Understanding the Tear Trough Cosmetic Problem

By | Updated on September 9, 2014

The tear trough facial deformity is an area of frequent confusion. Some patients think they have this problem and don’t know what to call it, while others think they have it and it is really another type of facial problem. Because the cheek and eyelid areas are adjacent to each and bone from area can impact the shape of the other, it is important to clearly define what the tear trough deformity is…and isn’t. Treatment methods will, of course, differ based on the anatomy of the problem which is why clarification is more than just a semantic issue.

Tear troughs are refer to a sunken in or hollowed out area below the eye. One must determine what anatomic area is sunken in, whether it be at the eyelid, orbital rim, or out in the cheek area. Sometimes it can even be all three together.

Hollowness below the eyelid (put your finger in the area, if you feel bone then you are on the lower rim of the eye socket) is most typically caused by sagging of the cheek tissues, known as midface descent, or inadequate development of the bone of the upper cheek, known as midface hypoplasia. The patient’s age is usually a key element in determining the cause of this ‘bone’ problem. A younger patient most likely has cheek/orbital rim bone underdevelopment, an older patient more likely has midface descent. Some older patients, however, may have both.

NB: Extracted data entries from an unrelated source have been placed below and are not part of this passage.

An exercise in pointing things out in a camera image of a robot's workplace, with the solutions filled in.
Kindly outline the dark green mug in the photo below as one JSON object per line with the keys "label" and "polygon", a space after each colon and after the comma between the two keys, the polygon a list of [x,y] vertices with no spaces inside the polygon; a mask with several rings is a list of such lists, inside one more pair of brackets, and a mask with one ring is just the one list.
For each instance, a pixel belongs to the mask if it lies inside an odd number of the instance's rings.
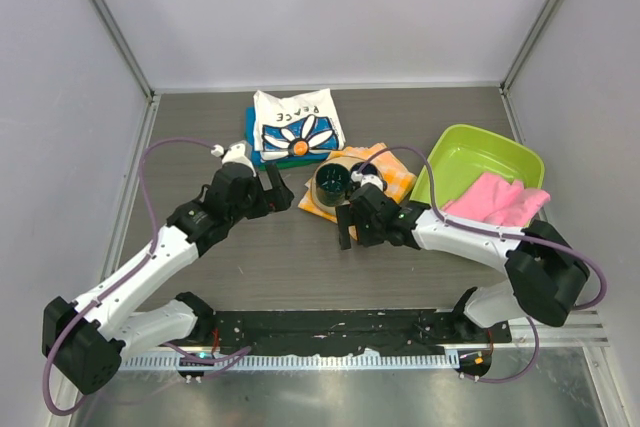
{"label": "dark green mug", "polygon": [[350,182],[349,170],[338,163],[326,163],[319,167],[315,177],[315,194],[318,201],[334,207],[345,201]]}

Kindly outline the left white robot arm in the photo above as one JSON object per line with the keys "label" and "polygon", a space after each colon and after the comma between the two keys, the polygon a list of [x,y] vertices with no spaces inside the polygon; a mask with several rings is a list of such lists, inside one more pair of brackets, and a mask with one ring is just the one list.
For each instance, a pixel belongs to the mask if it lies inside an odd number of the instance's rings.
{"label": "left white robot arm", "polygon": [[244,219],[287,210],[294,195],[279,169],[269,165],[264,188],[248,165],[228,161],[179,205],[152,241],[109,278],[73,301],[56,297],[43,312],[42,351],[82,394],[104,387],[121,363],[151,347],[185,339],[205,344],[213,332],[213,311],[196,295],[176,296],[161,309],[137,308],[167,280],[227,238]]}

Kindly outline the pink t shirt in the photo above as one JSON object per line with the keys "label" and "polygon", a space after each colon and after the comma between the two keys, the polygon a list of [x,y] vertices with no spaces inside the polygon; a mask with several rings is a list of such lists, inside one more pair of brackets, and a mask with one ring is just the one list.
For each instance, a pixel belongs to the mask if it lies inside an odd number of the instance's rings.
{"label": "pink t shirt", "polygon": [[526,188],[519,179],[508,182],[485,172],[460,197],[445,203],[442,210],[491,225],[526,227],[550,200],[551,195],[543,189]]}

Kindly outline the lime green plastic tub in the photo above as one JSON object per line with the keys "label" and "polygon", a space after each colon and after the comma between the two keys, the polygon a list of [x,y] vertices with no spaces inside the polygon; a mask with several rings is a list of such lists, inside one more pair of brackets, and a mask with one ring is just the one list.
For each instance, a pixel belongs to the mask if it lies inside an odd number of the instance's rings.
{"label": "lime green plastic tub", "polygon": [[435,197],[430,195],[429,176],[422,170],[410,199],[441,207],[457,199],[485,173],[497,174],[507,181],[520,180],[527,188],[540,189],[545,166],[540,156],[528,147],[497,133],[455,124],[442,133],[428,161],[435,180]]}

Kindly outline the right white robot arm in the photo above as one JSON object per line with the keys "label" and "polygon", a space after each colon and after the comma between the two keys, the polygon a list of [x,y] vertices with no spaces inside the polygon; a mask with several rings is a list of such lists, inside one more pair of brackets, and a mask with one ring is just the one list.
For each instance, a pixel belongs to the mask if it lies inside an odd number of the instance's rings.
{"label": "right white robot arm", "polygon": [[583,259],[549,223],[525,228],[491,226],[448,216],[427,203],[401,206],[378,186],[356,189],[336,209],[339,244],[439,251],[491,267],[504,281],[471,287],[458,300],[447,336],[477,340],[489,328],[530,317],[550,327],[564,325],[589,279]]}

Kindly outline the orange checkered cloth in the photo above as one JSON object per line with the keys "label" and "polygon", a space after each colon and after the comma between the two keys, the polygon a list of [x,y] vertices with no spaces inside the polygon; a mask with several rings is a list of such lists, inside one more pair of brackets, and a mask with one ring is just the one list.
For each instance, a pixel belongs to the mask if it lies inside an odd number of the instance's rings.
{"label": "orange checkered cloth", "polygon": [[[372,155],[386,148],[384,143],[376,143],[371,147],[346,147],[341,151],[331,152],[326,161],[320,164],[338,163],[347,169],[356,163],[367,160]],[[407,167],[390,151],[382,153],[373,160],[373,165],[377,168],[382,178],[386,182],[385,194],[397,203],[400,203],[413,189],[417,177],[411,173]],[[315,202],[315,176],[305,184],[307,192],[304,194],[298,207],[306,212],[337,223],[335,209],[333,207],[321,206]]]}

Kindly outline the dark blue mug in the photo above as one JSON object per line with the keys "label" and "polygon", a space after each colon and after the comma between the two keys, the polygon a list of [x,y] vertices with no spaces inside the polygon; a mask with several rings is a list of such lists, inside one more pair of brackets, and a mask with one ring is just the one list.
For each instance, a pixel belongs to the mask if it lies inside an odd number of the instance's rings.
{"label": "dark blue mug", "polygon": [[383,179],[377,167],[374,164],[366,161],[357,162],[350,168],[350,177],[352,181],[359,182],[359,179],[354,177],[355,174],[358,174],[361,177],[373,176],[379,178],[380,180]]}

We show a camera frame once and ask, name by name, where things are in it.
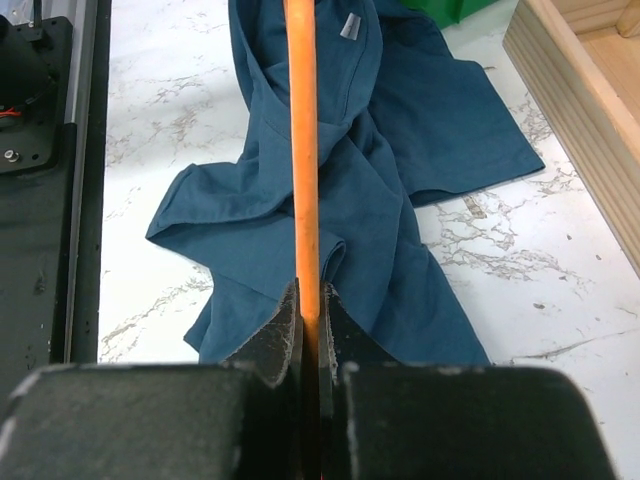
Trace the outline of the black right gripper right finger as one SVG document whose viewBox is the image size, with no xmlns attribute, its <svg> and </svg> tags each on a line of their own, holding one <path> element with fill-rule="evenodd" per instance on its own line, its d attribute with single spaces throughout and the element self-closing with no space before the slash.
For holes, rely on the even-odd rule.
<svg viewBox="0 0 640 480">
<path fill-rule="evenodd" d="M 612 479 L 590 407 L 562 373 L 403 364 L 325 284 L 320 319 L 327 479 Z"/>
</svg>

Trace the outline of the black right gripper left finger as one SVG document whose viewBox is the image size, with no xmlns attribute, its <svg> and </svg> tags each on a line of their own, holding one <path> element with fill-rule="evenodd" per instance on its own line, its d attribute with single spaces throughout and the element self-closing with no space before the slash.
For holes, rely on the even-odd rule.
<svg viewBox="0 0 640 480">
<path fill-rule="evenodd" d="M 295 479 L 298 287 L 215 365 L 60 365 L 11 393 L 5 479 Z"/>
</svg>

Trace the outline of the dark blue t-shirt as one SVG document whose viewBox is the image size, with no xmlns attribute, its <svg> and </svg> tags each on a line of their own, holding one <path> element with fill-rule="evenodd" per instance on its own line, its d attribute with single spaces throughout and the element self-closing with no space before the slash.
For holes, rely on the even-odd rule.
<svg viewBox="0 0 640 480">
<path fill-rule="evenodd" d="M 228 8 L 249 110 L 244 150 L 234 163 L 183 170 L 147 231 L 212 274 L 185 336 L 203 363 L 269 320 L 295 270 L 284 7 Z M 397 1 L 320 1 L 316 39 L 323 278 L 397 360 L 486 364 L 415 211 L 537 172 L 542 160 L 483 68 L 454 58 L 426 15 Z"/>
</svg>

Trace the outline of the orange plastic hanger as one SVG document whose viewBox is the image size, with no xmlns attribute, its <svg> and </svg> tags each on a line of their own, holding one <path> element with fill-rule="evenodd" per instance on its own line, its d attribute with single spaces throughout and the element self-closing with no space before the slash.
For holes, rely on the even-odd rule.
<svg viewBox="0 0 640 480">
<path fill-rule="evenodd" d="M 289 58 L 296 319 L 302 326 L 301 467 L 305 479 L 320 479 L 318 335 L 321 306 L 315 3 L 286 1 L 284 13 Z"/>
</svg>

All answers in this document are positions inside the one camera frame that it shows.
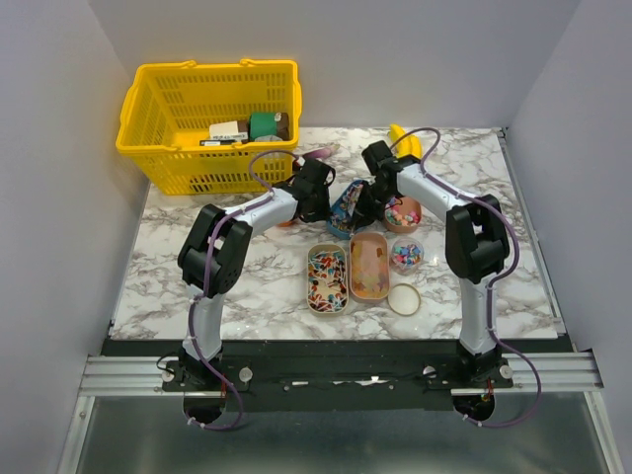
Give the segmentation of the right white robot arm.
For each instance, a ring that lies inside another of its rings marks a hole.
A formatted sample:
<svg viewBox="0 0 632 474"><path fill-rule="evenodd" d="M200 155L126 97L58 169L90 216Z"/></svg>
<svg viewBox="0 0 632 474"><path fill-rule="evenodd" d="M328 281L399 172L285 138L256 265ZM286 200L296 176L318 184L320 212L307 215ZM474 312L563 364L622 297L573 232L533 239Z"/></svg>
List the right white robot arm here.
<svg viewBox="0 0 632 474"><path fill-rule="evenodd" d="M383 140L368 145L361 157L373 183L360 192L353 220L367 223L383 213L394 197L411 198L429 210L445 229L444 253L458 277L461 330L454 363L456 379L474 387L501 365L495 334L495 283L509 274L506 259L519 260L515 233L492 195L474 196L430 173L412 155L397 158Z"/></svg>

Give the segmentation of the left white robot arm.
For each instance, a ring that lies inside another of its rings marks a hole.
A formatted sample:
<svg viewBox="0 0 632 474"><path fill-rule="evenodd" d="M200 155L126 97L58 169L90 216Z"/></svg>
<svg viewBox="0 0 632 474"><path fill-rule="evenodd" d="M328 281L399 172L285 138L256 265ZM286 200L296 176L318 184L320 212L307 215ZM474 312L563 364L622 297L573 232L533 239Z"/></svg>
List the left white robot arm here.
<svg viewBox="0 0 632 474"><path fill-rule="evenodd" d="M227 292L242 274L251 240L294 219L325 221L336 171L306 158L287 180L264 183L263 195L232 207L204 206L178 256L190 309L183 340L185 377L198 390L211 388L219 375L213 360L221 351L220 326Z"/></svg>

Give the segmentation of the clear plastic jar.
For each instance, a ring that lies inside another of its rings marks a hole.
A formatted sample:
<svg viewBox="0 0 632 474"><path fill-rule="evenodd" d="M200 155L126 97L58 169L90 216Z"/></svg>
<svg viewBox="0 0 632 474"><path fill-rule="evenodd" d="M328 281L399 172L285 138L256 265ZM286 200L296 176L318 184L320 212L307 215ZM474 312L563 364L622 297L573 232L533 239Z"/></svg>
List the clear plastic jar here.
<svg viewBox="0 0 632 474"><path fill-rule="evenodd" d="M424 254L424 247L418 240L410 237L399 238L391 246L391 266L398 273L411 273L423 262Z"/></svg>

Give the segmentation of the blue tray swirl lollipops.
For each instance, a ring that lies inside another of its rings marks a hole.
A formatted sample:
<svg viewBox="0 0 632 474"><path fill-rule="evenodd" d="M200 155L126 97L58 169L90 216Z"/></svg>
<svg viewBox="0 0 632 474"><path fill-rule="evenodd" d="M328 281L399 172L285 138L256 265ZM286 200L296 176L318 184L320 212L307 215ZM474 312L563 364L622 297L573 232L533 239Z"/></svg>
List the blue tray swirl lollipops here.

Hollowness above the bone (if you push and feel no bone or slide over the rim of the bone), then the defect is in the eyelid area. This is not a bone problem but a reflection of the amount of fat that surrounds the eye, otherwise known as orbital volume.

Neither of the aforementioned eyelid/orbital rim/cheek issues is a true tear trough deformity. When hollowness in the area between the rim of eye socket bone and the side of the nose exists, this is a true tear trough deformity. One can envision or see how tears would roll down this ‘facial gutter’. Medically speaking, the tear trough is the nasojugal fold. a normal anatomic indentation for most people. But if it becomes aesthetically too deep, usually with aging, it is referred to as a tear trough depression. Such a depression near the eye contributes to a visible sign of aging.

It is easy to see how many confuse tear troughs, cheek/orbital rim hypoplasia, and decreased orbital volume. All affect the eye area but the treatments for each are quite different.